What you have to do | Line count for "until": tally the lines of the records below that contain it, and give only that number.

=== Section Start ===

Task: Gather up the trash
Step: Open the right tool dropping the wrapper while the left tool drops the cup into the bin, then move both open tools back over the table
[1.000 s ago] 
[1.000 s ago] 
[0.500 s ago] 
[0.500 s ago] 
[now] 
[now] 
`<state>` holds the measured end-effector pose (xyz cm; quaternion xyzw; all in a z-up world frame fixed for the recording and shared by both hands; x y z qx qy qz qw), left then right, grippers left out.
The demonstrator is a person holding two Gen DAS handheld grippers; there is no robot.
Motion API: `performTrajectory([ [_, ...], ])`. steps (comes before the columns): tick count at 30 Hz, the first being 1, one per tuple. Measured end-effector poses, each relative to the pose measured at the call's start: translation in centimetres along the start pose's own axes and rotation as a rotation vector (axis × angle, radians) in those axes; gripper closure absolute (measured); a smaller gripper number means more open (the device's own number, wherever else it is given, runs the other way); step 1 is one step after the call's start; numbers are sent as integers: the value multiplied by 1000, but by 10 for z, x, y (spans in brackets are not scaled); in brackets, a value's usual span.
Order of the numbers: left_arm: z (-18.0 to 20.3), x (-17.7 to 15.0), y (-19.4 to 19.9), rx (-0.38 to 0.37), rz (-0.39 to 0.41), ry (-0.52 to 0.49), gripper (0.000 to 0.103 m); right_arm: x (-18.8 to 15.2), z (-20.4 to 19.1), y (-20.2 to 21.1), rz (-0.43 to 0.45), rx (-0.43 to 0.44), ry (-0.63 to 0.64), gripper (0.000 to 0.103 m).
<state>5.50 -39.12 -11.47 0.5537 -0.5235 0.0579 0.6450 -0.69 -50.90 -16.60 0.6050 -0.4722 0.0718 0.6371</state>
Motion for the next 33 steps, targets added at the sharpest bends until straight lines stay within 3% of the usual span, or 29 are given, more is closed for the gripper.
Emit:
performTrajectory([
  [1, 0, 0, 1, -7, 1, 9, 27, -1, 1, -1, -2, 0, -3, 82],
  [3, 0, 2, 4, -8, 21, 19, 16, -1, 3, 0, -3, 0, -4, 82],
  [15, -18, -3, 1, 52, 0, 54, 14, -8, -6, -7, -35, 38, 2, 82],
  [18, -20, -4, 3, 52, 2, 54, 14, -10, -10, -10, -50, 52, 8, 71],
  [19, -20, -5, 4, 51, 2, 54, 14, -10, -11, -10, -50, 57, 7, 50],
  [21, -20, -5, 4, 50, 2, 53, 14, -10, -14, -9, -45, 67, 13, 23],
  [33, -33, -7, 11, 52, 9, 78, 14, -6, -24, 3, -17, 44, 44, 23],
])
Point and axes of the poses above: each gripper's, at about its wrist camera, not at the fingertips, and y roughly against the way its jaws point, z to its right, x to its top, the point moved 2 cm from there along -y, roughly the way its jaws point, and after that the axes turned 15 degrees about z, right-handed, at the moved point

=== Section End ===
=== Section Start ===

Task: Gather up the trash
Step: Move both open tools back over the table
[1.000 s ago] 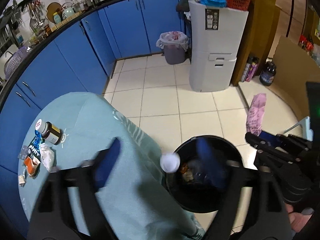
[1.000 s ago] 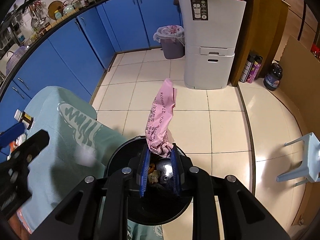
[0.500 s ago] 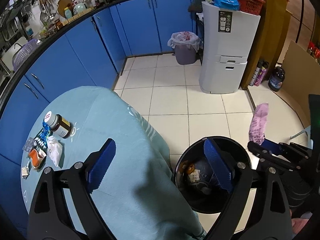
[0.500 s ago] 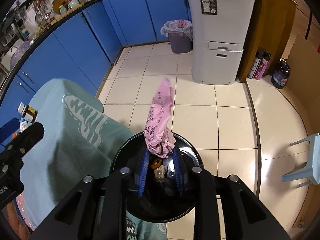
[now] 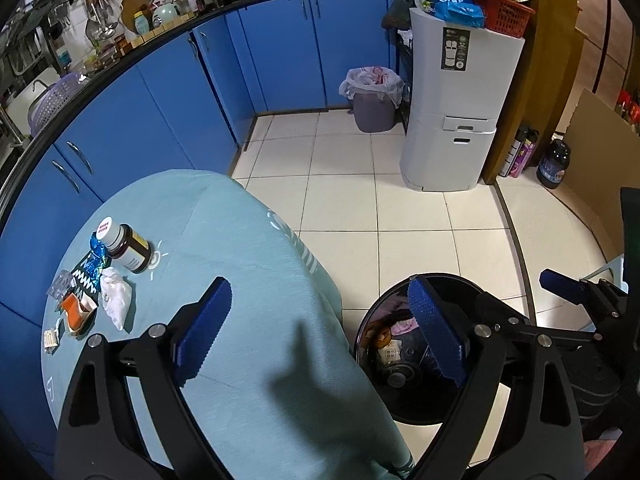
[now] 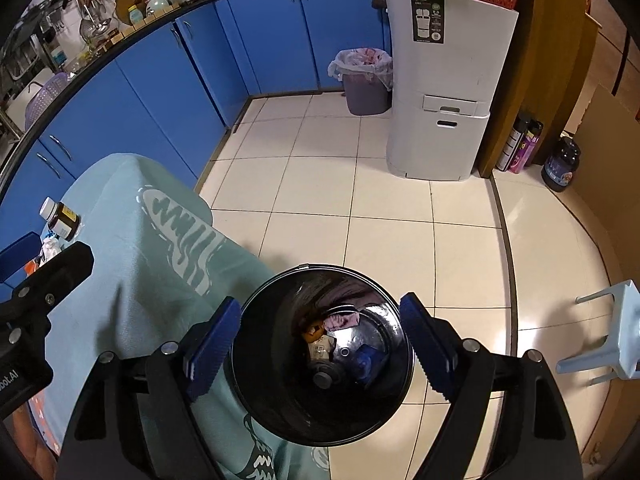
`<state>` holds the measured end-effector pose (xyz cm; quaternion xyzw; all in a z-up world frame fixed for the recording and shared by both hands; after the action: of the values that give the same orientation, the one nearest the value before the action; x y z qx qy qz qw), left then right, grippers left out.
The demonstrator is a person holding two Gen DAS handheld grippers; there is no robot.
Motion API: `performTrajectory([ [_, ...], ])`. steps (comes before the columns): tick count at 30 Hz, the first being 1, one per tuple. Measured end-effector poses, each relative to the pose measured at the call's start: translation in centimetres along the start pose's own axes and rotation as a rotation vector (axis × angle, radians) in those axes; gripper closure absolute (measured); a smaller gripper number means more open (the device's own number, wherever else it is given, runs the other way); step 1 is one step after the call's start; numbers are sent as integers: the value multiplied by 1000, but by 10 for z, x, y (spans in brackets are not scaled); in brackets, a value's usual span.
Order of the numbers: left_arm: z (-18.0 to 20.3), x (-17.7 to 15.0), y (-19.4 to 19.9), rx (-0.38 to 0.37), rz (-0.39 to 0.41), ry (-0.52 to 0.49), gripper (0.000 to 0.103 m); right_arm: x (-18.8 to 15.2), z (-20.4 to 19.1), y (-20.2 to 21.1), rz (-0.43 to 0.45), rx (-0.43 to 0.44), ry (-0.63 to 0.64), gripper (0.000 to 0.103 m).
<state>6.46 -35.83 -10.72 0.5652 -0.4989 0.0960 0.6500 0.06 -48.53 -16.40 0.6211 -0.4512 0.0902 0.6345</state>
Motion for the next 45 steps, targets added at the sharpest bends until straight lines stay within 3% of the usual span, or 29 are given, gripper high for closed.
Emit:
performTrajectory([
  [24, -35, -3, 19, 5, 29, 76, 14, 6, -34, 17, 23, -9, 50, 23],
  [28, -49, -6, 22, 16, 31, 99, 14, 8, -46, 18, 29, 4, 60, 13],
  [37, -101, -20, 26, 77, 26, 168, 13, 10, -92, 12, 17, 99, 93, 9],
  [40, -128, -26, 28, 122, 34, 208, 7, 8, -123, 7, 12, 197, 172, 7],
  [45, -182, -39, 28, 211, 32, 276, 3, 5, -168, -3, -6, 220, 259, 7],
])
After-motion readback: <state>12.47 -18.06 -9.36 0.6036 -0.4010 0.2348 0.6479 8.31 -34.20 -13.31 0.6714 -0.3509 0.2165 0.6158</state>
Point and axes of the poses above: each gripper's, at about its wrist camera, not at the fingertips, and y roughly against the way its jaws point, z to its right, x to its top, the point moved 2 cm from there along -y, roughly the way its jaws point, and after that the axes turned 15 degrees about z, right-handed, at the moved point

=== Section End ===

Problem solution | 2